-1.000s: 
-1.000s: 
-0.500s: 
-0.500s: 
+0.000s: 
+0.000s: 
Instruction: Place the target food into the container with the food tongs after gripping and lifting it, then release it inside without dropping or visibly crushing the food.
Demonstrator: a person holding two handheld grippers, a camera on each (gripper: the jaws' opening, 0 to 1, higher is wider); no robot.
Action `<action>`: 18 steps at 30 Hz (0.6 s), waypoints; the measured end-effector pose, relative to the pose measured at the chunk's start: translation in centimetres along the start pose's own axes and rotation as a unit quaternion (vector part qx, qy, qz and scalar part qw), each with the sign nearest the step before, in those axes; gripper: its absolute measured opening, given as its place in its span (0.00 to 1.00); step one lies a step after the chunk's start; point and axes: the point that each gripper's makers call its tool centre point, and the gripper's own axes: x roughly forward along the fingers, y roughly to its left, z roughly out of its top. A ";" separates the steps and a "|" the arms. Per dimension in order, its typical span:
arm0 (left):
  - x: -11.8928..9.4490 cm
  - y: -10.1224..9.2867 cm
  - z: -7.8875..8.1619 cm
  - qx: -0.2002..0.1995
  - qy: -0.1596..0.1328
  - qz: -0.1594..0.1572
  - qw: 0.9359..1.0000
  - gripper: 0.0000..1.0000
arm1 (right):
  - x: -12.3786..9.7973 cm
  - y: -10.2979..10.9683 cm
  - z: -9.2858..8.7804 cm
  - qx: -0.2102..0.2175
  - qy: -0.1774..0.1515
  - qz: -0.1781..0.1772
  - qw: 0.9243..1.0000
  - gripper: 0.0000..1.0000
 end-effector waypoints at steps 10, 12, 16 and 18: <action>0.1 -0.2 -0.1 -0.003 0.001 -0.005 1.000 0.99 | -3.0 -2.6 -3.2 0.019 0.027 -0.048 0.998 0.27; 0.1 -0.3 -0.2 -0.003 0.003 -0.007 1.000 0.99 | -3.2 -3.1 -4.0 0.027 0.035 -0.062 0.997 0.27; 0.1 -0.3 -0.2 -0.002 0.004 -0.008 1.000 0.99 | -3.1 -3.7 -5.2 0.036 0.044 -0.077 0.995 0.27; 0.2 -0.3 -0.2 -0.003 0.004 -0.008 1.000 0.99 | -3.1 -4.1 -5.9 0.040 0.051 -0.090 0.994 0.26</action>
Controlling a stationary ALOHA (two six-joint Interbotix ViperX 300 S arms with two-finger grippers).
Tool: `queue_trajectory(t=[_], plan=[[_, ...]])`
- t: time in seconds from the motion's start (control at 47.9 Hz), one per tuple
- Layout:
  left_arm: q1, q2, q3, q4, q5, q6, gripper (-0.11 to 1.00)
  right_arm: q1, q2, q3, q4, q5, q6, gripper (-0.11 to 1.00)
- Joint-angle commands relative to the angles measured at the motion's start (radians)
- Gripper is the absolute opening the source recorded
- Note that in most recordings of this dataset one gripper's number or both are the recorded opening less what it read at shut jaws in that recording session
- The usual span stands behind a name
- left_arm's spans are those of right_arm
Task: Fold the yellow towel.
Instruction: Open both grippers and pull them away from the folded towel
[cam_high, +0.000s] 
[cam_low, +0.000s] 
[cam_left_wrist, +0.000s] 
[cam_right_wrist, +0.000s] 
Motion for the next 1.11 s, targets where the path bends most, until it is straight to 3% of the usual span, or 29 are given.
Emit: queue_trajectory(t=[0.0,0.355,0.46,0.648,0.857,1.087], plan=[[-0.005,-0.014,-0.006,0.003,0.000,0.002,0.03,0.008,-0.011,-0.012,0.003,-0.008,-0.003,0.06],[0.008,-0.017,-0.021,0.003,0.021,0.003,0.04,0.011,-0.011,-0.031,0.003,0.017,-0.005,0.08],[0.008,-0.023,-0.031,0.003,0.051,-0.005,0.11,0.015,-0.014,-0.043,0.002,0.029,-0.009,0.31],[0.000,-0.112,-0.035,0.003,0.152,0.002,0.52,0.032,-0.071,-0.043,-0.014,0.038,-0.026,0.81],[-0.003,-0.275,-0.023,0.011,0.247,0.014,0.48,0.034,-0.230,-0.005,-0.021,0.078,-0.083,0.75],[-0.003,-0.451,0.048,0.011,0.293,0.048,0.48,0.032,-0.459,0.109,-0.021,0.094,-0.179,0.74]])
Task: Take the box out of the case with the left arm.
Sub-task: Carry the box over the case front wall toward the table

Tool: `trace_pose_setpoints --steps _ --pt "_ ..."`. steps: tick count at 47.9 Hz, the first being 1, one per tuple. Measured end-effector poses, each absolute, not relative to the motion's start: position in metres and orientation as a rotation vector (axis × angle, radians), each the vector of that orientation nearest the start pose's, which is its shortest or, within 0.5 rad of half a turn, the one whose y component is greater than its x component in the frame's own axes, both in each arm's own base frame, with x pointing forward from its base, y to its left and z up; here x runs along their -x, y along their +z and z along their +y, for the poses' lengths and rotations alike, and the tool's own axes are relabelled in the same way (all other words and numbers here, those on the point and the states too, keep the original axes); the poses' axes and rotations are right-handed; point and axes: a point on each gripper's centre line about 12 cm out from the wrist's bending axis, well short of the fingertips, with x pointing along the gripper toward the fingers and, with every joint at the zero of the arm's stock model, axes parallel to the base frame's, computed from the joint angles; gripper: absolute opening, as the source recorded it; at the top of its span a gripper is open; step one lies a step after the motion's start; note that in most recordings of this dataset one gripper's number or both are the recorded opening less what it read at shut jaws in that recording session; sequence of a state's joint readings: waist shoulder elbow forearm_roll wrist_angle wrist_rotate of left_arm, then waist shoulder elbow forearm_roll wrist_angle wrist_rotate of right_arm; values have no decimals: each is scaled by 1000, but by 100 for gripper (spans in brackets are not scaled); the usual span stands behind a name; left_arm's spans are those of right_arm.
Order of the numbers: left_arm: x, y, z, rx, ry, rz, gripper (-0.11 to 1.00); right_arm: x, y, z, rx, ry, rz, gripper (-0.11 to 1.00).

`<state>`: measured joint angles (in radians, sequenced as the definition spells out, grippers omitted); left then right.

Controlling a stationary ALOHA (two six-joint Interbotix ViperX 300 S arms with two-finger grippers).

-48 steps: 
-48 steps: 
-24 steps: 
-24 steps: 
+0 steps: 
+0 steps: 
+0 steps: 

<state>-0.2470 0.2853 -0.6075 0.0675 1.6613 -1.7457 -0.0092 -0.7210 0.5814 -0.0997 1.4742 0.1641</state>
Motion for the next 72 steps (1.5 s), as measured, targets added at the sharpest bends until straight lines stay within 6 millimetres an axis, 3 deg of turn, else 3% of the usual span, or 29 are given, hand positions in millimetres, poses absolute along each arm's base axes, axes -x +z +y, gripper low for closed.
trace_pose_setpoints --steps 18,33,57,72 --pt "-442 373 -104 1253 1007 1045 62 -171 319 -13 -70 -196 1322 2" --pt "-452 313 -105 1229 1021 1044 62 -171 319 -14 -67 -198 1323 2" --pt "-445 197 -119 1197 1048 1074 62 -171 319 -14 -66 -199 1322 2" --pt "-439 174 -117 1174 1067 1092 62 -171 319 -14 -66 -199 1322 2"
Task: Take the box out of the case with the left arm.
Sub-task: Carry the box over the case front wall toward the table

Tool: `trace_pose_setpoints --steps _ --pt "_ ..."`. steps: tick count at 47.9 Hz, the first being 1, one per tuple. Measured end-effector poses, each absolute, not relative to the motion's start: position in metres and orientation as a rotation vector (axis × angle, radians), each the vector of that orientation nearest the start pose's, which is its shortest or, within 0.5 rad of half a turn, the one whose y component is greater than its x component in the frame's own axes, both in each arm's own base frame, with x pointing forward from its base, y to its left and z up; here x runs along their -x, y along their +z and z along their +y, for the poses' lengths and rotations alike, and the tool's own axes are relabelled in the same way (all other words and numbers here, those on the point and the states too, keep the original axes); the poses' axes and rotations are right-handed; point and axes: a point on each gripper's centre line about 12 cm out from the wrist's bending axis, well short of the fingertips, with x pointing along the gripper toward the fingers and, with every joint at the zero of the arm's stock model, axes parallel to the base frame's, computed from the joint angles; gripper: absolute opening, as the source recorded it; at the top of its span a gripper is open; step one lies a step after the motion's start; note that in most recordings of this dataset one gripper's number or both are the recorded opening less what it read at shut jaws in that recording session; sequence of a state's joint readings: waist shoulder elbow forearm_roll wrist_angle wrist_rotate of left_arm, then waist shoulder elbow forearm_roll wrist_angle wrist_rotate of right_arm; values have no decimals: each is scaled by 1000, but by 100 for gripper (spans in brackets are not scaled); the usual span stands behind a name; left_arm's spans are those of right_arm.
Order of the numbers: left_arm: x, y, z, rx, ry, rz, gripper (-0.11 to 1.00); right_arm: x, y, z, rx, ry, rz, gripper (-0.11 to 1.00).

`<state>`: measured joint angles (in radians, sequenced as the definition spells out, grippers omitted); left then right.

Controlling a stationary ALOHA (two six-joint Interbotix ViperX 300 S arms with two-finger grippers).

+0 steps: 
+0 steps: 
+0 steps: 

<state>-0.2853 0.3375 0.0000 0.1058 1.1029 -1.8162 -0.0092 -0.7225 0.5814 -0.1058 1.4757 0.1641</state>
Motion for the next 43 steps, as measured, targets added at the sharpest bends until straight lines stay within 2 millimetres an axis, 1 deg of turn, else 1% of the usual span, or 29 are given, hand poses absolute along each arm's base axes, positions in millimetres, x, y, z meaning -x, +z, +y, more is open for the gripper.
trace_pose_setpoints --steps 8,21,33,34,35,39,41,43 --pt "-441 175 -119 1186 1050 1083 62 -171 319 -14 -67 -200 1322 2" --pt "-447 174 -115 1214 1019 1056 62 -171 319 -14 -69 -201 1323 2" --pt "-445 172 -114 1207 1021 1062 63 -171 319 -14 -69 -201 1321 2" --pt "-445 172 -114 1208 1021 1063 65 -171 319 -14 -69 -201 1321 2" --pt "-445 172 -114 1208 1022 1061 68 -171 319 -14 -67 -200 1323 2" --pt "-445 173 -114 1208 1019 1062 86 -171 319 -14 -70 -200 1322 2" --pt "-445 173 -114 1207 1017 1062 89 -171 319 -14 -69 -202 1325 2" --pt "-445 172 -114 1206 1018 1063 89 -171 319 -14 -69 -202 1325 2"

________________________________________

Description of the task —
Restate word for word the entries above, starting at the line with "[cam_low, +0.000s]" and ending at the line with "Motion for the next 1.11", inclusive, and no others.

Answer to the problem —
[cam_low, +0.000s] 
[cam_left_wrist, +0.000s] 
[cam_right_wrist, +0.000s] 
Motion for the next 1.11 s, targets where the path bends most, until it is straight to 3% of the usual span, or 29 are given.

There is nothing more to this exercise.